Resolveu abrir uma galeria chamada
Hollister para vender essas obras. Coube ao filho John Jr., um dos maiores
surfistas de sua geração, transformar a galeria do pai em loja de roupas
inspiradas no surfe. O público adora. Mas é tudo cascata.
Marketing
sonhático
Produtos com ingredientes orgânicos
e fabricados respeitando as tradições locais tendem a ganhar pontos. Por isso,
um número crescente de empresas exagera um tantinho na hora de se “vender”. A
fabricante carioca de sucos Do Bem, criada em 2007, publica verdadeiros
manifestos em suas caixinhas.
A Do Bem não usa açúcar, corantes ou
conservantes para fazer uma “bebida verdadeira”. Um desses manifestos diz que
suas laranjas, “colhidas fresquinhas todos os dias, vêm da fazenda do senhor
Francesco do interior de São Paulo, um esconderijo tão secreto que nem o
Capitão Nascimento poderia descobrir”.
Os sucos custam cerca de 10% mais do
que os da concorrência. Mas as laranjas não são tão especiais assim. Na
verdade, quem fornece o suco para a Do Bem não é seu Francesco, que jamais
existiu, mas empresas como a Brasil Citrus, que vende o mesmo produto para as
marcas próprias de supermercados.
Em nota, a empresa disse que não
comenta a política de fornecedores e que o personagem Francesco é “inspirado em
pessoas reais”. Até grandes empresas estão enveredando para esse marketing
mais, digamos, sonhático. A Coca-Cola, por exemplo, lançou em 2011 no Brasil um
suco chamado Limão & Nada.
A promessa, a julgar pelo nome, era
que aquele fosse um suco natural de limão. Mas a bebida tinha outros
ingredientes na formulação, açúcar entre eles, e acabou saindo de linha no ano
passado. A Coca-Cola diz, em nota, que os ingredientes eram informados na
embalagem e que o nome não pretendia confundir o consumidor.

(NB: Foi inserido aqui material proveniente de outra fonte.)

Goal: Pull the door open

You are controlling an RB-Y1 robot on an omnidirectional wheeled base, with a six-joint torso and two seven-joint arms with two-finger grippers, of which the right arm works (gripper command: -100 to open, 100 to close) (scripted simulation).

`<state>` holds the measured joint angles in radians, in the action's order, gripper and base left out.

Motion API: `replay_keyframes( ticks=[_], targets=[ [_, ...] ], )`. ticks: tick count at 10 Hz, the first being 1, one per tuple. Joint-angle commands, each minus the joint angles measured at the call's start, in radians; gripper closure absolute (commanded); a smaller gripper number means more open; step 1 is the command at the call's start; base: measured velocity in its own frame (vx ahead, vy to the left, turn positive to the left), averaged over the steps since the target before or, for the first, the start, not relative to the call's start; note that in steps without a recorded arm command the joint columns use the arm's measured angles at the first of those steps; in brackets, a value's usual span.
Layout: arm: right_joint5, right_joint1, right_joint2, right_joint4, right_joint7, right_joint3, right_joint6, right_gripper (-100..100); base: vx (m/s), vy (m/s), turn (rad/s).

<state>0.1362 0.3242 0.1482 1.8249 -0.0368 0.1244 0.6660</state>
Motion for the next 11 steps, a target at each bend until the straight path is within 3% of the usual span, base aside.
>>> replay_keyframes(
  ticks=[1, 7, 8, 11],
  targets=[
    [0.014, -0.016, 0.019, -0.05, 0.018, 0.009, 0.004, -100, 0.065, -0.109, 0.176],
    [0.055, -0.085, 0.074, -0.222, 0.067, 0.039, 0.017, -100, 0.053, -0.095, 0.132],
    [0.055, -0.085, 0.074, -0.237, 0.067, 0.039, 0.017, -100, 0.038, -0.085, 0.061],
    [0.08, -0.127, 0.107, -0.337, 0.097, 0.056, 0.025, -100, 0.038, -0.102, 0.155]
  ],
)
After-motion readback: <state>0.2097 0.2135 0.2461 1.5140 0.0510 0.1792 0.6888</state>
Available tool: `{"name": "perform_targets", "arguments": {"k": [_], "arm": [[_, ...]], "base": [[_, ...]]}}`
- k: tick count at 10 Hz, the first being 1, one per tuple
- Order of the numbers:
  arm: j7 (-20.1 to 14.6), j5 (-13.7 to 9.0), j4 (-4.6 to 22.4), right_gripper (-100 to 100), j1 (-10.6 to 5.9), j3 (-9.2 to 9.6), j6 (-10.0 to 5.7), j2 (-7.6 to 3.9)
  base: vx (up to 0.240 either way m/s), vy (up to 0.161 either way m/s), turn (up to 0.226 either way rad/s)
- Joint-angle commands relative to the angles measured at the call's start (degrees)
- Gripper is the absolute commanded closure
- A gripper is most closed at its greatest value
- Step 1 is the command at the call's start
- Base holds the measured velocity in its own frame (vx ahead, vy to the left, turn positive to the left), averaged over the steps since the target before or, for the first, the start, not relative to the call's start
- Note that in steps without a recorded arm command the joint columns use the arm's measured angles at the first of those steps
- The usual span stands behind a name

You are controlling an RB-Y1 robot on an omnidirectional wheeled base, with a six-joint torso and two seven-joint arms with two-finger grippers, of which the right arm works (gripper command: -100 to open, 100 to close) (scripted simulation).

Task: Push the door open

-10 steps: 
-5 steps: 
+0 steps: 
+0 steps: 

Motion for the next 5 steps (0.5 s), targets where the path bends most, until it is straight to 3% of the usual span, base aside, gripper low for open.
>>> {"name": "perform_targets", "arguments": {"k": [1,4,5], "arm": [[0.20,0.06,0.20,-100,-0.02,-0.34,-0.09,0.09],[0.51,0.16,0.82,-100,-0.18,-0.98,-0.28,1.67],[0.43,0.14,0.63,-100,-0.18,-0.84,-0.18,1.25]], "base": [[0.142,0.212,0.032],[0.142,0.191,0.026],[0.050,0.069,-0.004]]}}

Nos Estados Unidos, uma reportagem
desmascarou dezenas de destilarias de uísque ditas artesanais. Algumas delas,
criadas há poucos anos, vendiam bebidas envelhecidas 15 anos, o que chamou a
atenção de consumidores mais desconfiados. Descobriu-se que mais de 40 marcas
compravam uísque de um mesmo fornecedor, a fábrica MGP, uma das maiores do
país, localizada no estado de Indiana.
Entre as desmascaradas está a
Breaker Bourbon, que afirmava produzir sua bebida numa destilaria nas montanhas
douradas da costa californiana. “Todo mundo tem uma história boa e verdadeira
para contar. As empresas não precisam ser desonestas com seus clientes”, diz
Mauricio Mota, sócio da agência de conteúdo The Alchemists.
Para o publicitário Washington
Olivetto, presidente da WMcCann, que ajudou na criação da Diletto, “um lindo
produto merece uma linda história”. Se a história for verdadeira, tanto melhor.